Every algebraically closed field containing a formally real field also contains a real closed field of co dimension 2.

Question

This is an exercise from Nathan Jacobson's Lectures in Abstract Algebra Vol 3 from the chapter on Artin-Schreier Theory.

Let $L/F$ be algebraically closed and $F$ be formally real. Show that $L/F$ contains a real closed field $K/F$ such that $L=K(\sqrt{-1})$. In particular, show that every algebraically closed field $L$ of characteristic $0$ contains a real closed field $K$ with $L=K(\sqrt{-1}) $.

Here is my approach. Let us consider the collection $\mathcal {C} $ of all subfields in extension $L/F$ which are formally real. By using Zorn's lemma there is a maximal element in $\mathcal {C} $ which implies the existence of a formally real field $K$ with $F\subseteq K\subseteq L$ such that there is no formally real field $M$ with $K\subset M\subseteq L$.

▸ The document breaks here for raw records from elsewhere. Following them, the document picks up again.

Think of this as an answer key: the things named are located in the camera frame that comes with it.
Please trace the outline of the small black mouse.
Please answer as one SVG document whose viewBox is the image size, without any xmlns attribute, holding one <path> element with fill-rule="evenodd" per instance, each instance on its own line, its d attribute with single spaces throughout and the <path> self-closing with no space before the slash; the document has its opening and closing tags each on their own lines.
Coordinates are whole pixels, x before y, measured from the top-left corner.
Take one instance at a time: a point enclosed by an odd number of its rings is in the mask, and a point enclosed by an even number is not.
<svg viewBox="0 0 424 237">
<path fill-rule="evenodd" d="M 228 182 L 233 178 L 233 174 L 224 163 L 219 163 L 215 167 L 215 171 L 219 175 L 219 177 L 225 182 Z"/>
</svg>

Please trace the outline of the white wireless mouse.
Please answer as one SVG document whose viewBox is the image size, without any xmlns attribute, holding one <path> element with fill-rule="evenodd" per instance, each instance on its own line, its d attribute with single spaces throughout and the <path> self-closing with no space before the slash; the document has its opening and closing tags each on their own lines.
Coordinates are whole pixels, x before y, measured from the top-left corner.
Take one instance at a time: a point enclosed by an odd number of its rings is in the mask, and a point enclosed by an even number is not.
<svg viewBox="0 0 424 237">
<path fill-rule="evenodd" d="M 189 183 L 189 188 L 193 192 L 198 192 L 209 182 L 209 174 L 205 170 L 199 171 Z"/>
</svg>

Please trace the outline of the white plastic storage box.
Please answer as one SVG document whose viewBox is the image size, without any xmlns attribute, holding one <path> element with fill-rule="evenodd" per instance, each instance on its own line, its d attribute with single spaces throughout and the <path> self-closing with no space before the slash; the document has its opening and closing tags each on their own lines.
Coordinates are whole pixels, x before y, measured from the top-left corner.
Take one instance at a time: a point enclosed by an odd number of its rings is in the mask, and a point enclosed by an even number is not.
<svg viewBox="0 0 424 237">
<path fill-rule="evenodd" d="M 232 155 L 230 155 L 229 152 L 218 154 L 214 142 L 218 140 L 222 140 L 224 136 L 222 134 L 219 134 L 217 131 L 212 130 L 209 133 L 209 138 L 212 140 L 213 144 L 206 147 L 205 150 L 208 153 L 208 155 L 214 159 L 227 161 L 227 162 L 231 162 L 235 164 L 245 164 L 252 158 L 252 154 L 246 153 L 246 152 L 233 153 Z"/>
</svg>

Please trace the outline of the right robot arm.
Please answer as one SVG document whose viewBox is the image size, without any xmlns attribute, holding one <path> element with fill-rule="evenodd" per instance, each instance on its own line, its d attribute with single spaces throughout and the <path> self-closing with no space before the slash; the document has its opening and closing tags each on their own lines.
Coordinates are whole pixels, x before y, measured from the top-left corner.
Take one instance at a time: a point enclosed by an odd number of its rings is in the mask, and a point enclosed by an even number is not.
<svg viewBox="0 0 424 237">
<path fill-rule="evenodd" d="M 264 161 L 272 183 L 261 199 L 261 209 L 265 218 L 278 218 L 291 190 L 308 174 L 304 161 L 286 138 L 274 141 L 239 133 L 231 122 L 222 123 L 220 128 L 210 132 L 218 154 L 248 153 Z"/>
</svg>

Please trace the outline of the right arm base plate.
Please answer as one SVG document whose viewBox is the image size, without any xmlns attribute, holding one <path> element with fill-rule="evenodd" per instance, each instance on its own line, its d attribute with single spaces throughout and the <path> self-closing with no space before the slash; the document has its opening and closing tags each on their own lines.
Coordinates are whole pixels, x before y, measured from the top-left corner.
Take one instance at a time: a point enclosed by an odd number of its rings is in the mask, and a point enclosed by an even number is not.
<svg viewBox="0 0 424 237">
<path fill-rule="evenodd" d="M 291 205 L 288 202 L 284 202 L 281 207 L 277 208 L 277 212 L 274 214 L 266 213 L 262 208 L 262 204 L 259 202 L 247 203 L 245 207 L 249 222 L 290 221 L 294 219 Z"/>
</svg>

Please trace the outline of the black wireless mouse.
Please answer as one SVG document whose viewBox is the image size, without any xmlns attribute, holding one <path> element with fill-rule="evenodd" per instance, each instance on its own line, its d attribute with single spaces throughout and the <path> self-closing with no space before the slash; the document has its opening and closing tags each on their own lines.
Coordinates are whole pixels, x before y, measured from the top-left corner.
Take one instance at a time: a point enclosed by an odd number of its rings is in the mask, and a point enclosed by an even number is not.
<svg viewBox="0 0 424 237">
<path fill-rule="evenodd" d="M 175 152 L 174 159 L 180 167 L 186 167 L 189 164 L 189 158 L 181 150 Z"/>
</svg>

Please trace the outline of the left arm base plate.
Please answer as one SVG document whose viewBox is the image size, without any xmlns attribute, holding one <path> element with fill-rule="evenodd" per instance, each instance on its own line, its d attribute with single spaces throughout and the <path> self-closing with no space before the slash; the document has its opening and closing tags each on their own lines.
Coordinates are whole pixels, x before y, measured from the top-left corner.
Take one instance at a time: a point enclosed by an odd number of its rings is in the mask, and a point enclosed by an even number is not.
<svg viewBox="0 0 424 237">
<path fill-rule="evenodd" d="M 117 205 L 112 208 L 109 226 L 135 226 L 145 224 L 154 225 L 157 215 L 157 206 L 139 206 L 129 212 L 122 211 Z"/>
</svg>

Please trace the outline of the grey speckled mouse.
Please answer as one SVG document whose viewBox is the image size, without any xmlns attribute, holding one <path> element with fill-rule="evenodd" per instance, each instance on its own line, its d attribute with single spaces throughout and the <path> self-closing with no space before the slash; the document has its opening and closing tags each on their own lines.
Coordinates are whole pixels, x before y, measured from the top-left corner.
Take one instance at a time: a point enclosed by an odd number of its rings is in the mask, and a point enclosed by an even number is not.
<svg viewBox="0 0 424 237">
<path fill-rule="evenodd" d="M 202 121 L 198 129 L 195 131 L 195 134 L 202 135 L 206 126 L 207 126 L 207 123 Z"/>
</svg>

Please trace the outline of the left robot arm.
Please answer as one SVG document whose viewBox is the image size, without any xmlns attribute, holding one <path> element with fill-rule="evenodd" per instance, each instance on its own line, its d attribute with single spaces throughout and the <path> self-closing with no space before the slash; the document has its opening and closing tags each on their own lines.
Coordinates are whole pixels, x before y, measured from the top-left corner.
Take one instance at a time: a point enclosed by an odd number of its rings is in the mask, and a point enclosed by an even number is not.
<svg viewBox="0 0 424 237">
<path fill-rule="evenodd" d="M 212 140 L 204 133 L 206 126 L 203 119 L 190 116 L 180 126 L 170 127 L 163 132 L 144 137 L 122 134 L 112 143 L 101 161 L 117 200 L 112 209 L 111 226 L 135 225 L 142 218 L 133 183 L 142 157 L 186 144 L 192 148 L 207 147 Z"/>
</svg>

Next we show that $K$ is real closed. If that's not the case then there is an algebraic extension $M/K$ which is formally real. But since $L$ is algebraically closed we can assume $M\subseteq L$ and this contradicts the maximal nature of $K$. So $K$ is real closed.

This technique of getting a maximal field is used in same manner by Jacobson in one of his theorems in this chapter.

Now using another theorem (by Artin, also proved in text) we conclude that $K(\sqrt{-1})$ is algebraically closed and since $\sqrt{-1}\in L$ we have $K(\sqrt{-1})\subseteq L$.

The challenge now is to show that $K(\sqrt{-1})=L$. I think the existence of an element $a\in L\setminus K(\sqrt{-1})$ should lead to the existence of some formally real field $M$ with $K\subset M\subseteq L$ and thus contradict the maximal nature of $K$. Somehow I am not able to figure out the existence of such an $M$.

I need some hints here. Or maybe the approach needs to be discarded and I need to start afresh.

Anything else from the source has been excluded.